Figure 13 Expression of macrophage polarization and inflammation-related genes on day 3 and day 7: (a) iNOS, (b) Arg-1, (c) TNF-α, (d) TGF-β. ∗, ∗∗, and ∗∗∗ indicate statistically significant differences at P < 0.05, 0.01, and 0.001, respectively

Conclusion:
This study, for the first time, investigated the effect of Fe-Mg co-doping on the physicobiological properties of BCP bioceramics prepared by VPP. The results revealed that the introduction of Fe reduced the curing ability of BCP slurry. Single-element Fe doping enhanced the compressive strength of BCP bioceramics and slowed their biodegradation in SBF solution. In contrast, compared with Fe doping alone, Fe-Mg co-doping decreased the compressive strength of BCP bioceramics but accelerated their biodegradation.

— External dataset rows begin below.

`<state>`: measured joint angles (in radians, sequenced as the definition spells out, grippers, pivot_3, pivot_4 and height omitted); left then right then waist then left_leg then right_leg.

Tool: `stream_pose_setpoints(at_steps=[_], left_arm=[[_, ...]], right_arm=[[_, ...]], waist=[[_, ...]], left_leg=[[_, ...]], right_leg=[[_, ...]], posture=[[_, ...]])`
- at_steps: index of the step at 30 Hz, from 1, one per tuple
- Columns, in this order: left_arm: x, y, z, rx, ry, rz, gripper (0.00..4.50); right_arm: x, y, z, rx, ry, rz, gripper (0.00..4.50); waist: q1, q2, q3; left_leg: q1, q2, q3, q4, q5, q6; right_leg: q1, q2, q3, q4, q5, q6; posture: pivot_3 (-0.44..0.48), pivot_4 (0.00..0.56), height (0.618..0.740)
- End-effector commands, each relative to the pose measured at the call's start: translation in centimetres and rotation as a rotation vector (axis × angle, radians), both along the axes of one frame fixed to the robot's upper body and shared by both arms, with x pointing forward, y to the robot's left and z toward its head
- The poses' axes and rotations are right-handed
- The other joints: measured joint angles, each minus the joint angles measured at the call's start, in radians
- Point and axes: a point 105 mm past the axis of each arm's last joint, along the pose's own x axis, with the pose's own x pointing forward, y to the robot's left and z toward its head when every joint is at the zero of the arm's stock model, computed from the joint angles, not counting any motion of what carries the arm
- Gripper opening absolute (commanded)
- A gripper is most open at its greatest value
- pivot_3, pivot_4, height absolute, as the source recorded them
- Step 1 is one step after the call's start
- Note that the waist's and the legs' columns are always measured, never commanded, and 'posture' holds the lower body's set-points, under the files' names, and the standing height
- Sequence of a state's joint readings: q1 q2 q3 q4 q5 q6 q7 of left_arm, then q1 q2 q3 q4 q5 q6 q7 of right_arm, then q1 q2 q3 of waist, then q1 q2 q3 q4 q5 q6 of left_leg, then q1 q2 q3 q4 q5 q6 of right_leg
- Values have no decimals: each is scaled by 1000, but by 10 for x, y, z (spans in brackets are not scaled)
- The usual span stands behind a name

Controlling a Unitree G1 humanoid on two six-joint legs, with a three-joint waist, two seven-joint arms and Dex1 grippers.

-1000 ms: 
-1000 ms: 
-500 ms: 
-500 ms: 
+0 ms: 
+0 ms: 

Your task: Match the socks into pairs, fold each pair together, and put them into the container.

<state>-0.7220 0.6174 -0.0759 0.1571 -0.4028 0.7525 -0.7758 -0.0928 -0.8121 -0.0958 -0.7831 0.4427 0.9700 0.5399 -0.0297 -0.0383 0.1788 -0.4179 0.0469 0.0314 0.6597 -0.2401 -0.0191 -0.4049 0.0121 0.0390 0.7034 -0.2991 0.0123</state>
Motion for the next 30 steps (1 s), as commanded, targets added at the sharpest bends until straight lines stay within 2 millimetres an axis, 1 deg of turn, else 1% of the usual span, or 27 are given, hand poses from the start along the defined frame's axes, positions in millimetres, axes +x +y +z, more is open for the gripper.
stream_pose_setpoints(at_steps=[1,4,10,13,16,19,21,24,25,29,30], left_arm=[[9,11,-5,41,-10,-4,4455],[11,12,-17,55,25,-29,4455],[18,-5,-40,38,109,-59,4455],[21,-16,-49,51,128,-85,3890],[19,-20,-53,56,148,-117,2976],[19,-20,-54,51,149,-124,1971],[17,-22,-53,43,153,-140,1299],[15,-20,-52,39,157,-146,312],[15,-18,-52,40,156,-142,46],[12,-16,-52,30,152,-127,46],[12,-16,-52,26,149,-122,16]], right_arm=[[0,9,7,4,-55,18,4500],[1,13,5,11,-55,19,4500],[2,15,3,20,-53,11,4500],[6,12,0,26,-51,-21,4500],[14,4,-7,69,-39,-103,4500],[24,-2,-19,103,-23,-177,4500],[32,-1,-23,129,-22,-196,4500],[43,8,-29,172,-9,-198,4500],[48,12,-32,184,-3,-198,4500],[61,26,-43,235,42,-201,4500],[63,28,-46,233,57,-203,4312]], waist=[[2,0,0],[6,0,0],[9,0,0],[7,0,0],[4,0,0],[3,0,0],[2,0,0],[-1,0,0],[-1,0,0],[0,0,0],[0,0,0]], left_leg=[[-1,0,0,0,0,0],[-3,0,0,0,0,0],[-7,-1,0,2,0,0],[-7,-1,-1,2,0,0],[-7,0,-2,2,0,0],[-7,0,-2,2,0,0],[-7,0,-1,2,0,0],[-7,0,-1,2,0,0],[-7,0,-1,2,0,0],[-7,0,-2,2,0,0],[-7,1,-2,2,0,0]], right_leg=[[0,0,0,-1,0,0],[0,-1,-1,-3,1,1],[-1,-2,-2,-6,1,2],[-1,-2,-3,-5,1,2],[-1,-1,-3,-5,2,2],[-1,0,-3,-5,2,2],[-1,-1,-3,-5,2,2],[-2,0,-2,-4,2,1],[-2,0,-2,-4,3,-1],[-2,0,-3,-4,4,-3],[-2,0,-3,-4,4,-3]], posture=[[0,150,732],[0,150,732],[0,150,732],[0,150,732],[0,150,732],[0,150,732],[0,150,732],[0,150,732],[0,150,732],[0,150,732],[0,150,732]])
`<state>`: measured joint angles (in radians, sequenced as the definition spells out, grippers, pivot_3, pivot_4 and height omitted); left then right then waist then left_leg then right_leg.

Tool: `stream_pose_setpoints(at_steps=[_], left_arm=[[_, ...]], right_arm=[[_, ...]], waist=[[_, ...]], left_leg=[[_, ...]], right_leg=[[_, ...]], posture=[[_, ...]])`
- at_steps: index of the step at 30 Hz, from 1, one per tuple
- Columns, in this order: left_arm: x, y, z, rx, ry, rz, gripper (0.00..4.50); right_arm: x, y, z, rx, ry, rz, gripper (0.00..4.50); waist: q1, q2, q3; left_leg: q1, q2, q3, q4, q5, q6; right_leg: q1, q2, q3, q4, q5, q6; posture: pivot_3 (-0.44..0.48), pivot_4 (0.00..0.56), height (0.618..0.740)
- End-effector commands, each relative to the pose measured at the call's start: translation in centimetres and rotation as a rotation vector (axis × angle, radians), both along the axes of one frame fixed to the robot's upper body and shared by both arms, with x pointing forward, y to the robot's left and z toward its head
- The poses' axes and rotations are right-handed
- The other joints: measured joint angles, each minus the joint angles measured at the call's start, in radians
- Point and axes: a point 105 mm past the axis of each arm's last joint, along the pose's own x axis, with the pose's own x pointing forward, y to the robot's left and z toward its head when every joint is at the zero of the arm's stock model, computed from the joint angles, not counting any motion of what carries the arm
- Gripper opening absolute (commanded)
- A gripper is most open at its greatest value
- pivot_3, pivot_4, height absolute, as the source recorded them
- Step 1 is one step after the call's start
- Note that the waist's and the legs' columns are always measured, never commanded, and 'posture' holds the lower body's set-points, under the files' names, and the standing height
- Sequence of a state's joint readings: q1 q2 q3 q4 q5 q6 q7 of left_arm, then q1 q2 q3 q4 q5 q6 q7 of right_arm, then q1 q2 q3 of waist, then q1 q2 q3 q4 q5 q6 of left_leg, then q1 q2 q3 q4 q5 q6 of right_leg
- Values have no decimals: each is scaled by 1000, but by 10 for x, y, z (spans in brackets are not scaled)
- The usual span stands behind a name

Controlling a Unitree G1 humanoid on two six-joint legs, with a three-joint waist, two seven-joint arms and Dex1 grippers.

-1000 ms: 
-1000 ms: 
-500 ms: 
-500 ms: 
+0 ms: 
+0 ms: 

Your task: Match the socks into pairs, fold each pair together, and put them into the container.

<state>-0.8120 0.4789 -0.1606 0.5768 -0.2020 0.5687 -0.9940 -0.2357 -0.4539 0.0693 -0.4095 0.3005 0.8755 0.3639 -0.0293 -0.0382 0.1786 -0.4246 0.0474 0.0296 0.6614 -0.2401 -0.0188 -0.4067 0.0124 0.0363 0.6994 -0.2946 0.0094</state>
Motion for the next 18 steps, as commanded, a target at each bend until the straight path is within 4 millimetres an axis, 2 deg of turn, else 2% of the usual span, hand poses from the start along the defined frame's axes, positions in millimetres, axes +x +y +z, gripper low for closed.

In vitro experiments showed that Fe-Mg co-doped BCP exhibited good biocompatibility and promoted the proliferation of MC3T3-E1 cells. The Fe-Mg co-doped BCP bioceramics induced RAW 264.7 cells to polarize toward the M1 phenotype at day 3 and toward the M2 phenotype at day 7, promoting an inflammatory response at day 3, which began to subside by day 7, with a significant enhancement of anti-inflammatory effects. The 0.5Fe2Mg-BCP significantly upregulated the expression of osteogenesis-related genes, including OPN, OCN, BMP-2, and RUNX-2. These results indicate that Fe-Mg co-doped BCP bioceramics have promising potential as bone regeneration biomaterials, offering suitable strength, good biocompatibility, and excellent bioactivity.